Lorenz attractor in a system with delay: an example of pseudogyperbolic chaos

Background and Objectives: The work contributes to a research direction aimed at search for and construction of physically realizable systems, which could fill the mathematical theory of pseudo-hyperbolic dynamics with physical content. Chaotic attractors belonging to this class generate genuine chaos that does not degrade under small variations of parameters and functions in dynamical equations. Materials and Methods: The methodological apparatus of the study uses numerical methods for integrating differential equations with time-delay, methods for calculating Lyapunov exponents, and special methods for testing the absence of tangencies of subspaces of vectors of small perturbations of orbits on the attractors, that is an essential condition of pseudohyperbolicity according to the definition. Results: An example of a system is introduced which is described by differential equations with retarded argument, in the infinite-dimensional phase space of which there occurs a chaotic attractor similar in properties to the classic Lorenz attractor.

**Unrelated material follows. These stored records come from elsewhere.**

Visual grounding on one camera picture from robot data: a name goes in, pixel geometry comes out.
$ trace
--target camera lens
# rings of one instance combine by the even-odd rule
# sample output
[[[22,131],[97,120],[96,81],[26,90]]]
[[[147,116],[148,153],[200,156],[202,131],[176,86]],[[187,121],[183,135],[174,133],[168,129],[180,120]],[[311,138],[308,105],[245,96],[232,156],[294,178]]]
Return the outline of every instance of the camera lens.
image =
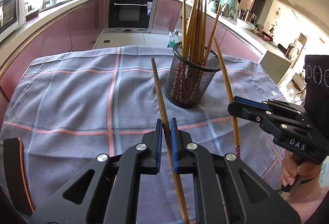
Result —
[[[329,87],[329,69],[327,69],[324,73],[324,83],[327,87]]]
[[[312,76],[312,68],[308,65],[306,68],[306,76],[310,78]]]
[[[320,84],[322,81],[322,71],[319,66],[315,66],[313,69],[313,78],[316,84]]]

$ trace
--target utensil holder
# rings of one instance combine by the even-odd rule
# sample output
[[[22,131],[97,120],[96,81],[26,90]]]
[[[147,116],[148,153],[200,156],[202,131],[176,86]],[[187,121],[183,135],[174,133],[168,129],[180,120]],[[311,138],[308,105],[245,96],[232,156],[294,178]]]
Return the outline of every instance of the utensil holder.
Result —
[[[182,43],[174,48],[169,76],[164,93],[173,104],[192,108],[199,104],[216,72],[220,71],[217,55],[210,50],[205,66],[194,64],[181,56]]]

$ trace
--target oven door
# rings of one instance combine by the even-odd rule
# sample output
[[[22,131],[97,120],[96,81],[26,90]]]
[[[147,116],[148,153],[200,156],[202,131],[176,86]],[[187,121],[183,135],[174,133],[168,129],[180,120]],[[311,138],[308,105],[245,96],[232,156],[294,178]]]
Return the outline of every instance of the oven door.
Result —
[[[109,28],[149,28],[153,0],[110,0]]]

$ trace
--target microwave
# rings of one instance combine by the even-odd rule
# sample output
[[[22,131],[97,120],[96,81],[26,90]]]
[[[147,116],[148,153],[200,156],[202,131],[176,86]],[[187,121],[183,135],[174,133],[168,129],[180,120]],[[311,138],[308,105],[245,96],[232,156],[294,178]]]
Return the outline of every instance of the microwave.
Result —
[[[24,0],[0,0],[0,42],[24,23]]]

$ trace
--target blue gripper pad
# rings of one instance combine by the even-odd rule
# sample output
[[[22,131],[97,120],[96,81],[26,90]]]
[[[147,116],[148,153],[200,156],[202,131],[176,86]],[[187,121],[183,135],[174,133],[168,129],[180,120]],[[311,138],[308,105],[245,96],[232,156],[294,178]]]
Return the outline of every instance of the blue gripper pad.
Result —
[[[174,165],[174,172],[178,172],[178,129],[176,118],[173,118],[170,122],[170,134],[171,134],[171,148],[172,148],[172,162]]]
[[[267,110],[270,111],[270,108],[267,105],[259,103],[259,102],[255,102],[255,101],[248,100],[248,99],[243,99],[241,97],[234,97],[234,100],[237,101],[237,102],[242,102],[242,103],[254,105],[254,106],[257,106],[257,107],[262,107],[262,108],[267,109]]]
[[[161,164],[161,149],[162,149],[162,121],[157,122],[157,129],[158,131],[158,143],[157,143],[157,153],[156,153],[156,169],[157,173],[160,171],[160,164]]]

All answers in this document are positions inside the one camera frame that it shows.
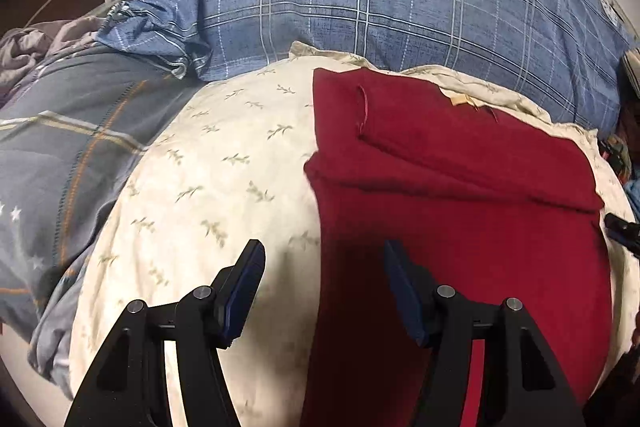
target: red fabric fold
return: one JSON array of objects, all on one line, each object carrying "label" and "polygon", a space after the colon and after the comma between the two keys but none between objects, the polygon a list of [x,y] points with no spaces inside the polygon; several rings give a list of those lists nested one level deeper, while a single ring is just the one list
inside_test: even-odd
[{"label": "red fabric fold", "polygon": [[321,296],[302,426],[411,420],[429,353],[399,320],[385,239],[467,298],[520,298],[586,400],[611,311],[602,200],[577,146],[365,69],[316,70],[314,111],[319,150],[305,171],[320,212]]}]

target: gray fabric
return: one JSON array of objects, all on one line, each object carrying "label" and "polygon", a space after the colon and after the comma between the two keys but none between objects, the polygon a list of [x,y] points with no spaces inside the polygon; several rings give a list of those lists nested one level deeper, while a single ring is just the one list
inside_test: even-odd
[{"label": "gray fabric", "polygon": [[82,17],[73,21],[34,24],[9,30],[0,39],[0,107],[12,89],[46,57],[93,41],[103,19]]},{"label": "gray fabric", "polygon": [[83,263],[146,146],[201,85],[94,43],[45,60],[0,109],[0,320],[67,394]]}]

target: folded red cloth
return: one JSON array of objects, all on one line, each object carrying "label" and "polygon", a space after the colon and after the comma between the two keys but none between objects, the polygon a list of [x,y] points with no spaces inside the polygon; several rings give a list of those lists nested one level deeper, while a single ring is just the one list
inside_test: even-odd
[{"label": "folded red cloth", "polygon": [[[609,350],[609,262],[588,160],[428,82],[316,70],[321,294],[302,427],[408,425],[428,363],[399,319],[385,239],[467,298],[520,298],[583,402]],[[478,396],[481,375],[472,374]]]}]

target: metal screw
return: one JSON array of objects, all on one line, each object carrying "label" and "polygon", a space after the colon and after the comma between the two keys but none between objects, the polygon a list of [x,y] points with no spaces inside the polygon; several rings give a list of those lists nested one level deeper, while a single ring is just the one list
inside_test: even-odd
[{"label": "metal screw", "polygon": [[127,304],[127,311],[129,313],[138,313],[143,307],[145,303],[143,301],[131,301]]},{"label": "metal screw", "polygon": [[451,286],[449,286],[447,284],[443,284],[441,286],[438,286],[438,295],[441,296],[441,297],[449,299],[455,294],[456,294],[456,291]]},{"label": "metal screw", "polygon": [[211,295],[211,288],[209,286],[198,286],[193,291],[193,296],[196,299],[206,299]]},{"label": "metal screw", "polygon": [[507,306],[513,311],[517,312],[522,309],[522,301],[520,299],[516,299],[515,297],[509,297],[507,299]]}]

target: gray blanket
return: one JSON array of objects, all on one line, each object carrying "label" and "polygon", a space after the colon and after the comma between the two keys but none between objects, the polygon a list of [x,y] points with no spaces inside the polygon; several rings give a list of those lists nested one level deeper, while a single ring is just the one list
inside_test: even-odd
[{"label": "gray blanket", "polygon": [[69,396],[84,261],[146,146],[201,85],[94,43],[44,60],[0,109],[0,320]]}]

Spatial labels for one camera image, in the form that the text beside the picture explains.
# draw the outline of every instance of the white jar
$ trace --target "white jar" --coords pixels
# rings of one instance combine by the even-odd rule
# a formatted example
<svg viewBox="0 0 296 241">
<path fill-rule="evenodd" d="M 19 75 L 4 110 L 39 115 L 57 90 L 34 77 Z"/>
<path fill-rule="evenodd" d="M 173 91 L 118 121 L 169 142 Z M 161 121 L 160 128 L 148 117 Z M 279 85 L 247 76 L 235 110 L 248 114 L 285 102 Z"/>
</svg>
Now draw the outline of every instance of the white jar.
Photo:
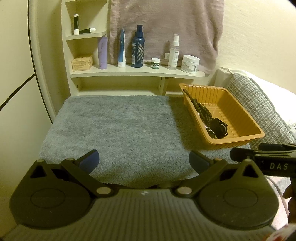
<svg viewBox="0 0 296 241">
<path fill-rule="evenodd" d="M 184 55 L 181 69 L 188 74 L 196 74 L 199 63 L 199 58 L 191 55 Z"/>
<path fill-rule="evenodd" d="M 152 58 L 151 59 L 151 68 L 153 68 L 153 69 L 159 69 L 159 63 L 160 63 L 160 59 L 159 58 Z"/>
</svg>

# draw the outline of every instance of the hand
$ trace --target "hand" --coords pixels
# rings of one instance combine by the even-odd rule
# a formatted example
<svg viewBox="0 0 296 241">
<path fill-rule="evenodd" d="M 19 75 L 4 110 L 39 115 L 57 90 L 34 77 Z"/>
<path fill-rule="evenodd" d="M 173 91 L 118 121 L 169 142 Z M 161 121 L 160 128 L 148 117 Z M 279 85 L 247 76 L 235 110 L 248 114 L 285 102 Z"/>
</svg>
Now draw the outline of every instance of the hand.
<svg viewBox="0 0 296 241">
<path fill-rule="evenodd" d="M 289 204 L 288 204 L 288 209 L 290 211 L 289 217 L 288 217 L 288 222 L 289 223 L 296 223 L 296 200 L 294 197 L 294 190 L 292 184 L 290 184 L 285 192 L 283 193 L 283 198 L 290 198 Z"/>
</svg>

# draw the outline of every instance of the orange plastic tray
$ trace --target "orange plastic tray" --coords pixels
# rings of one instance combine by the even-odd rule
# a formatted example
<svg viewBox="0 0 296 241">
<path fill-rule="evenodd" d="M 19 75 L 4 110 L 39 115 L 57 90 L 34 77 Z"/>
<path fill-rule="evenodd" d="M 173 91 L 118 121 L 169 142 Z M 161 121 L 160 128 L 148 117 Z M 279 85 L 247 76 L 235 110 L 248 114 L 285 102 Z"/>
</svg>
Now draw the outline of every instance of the orange plastic tray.
<svg viewBox="0 0 296 241">
<path fill-rule="evenodd" d="M 209 136 L 204 123 L 193 106 L 190 98 L 183 92 L 184 104 L 195 120 L 197 131 L 202 137 L 205 148 L 214 150 L 241 146 L 250 140 L 264 137 L 265 134 L 253 117 L 225 88 L 215 86 L 179 84 L 182 89 L 189 91 L 194 99 L 203 103 L 213 118 L 218 117 L 228 126 L 228 135 L 222 139 L 213 139 Z"/>
</svg>

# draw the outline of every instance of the cardboard box
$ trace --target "cardboard box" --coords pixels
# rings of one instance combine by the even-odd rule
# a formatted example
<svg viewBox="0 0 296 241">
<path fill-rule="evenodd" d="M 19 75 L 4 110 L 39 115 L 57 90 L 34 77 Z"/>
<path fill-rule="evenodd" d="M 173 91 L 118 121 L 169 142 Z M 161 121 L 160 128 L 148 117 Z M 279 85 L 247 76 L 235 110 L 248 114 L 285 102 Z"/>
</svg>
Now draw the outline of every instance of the cardboard box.
<svg viewBox="0 0 296 241">
<path fill-rule="evenodd" d="M 79 57 L 72 60 L 73 71 L 89 70 L 93 65 L 92 55 Z"/>
</svg>

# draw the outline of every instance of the white wardrobe
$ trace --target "white wardrobe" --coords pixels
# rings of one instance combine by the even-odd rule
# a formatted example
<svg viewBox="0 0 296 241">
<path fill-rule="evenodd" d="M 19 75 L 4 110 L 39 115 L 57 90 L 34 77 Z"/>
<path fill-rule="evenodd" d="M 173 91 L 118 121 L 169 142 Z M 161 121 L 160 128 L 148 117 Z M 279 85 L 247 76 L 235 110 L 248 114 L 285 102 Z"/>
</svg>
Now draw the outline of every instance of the white wardrobe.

Presented and tested is a mathematical toolkit needed to identify and test the pseudo-hyperbolic nature of chaos. The scheme of the electronic generator governed by the 174 proposed equations is presented, and its dynamics is simulated using the Multisim software environment, in particular, the oscilloscope traces and spectra of chaotic oscillations generated by the system are shown. Conclusion: The concept of pseudo-hyperbolic dynamics, which clearly is of interdisciplinary significance, deserves attention, particularly, in the frame of application to the design of electronic generators of robust chaos that survives variations in parameters and details of the construction, and therefore is of interest for possible applications of chaos.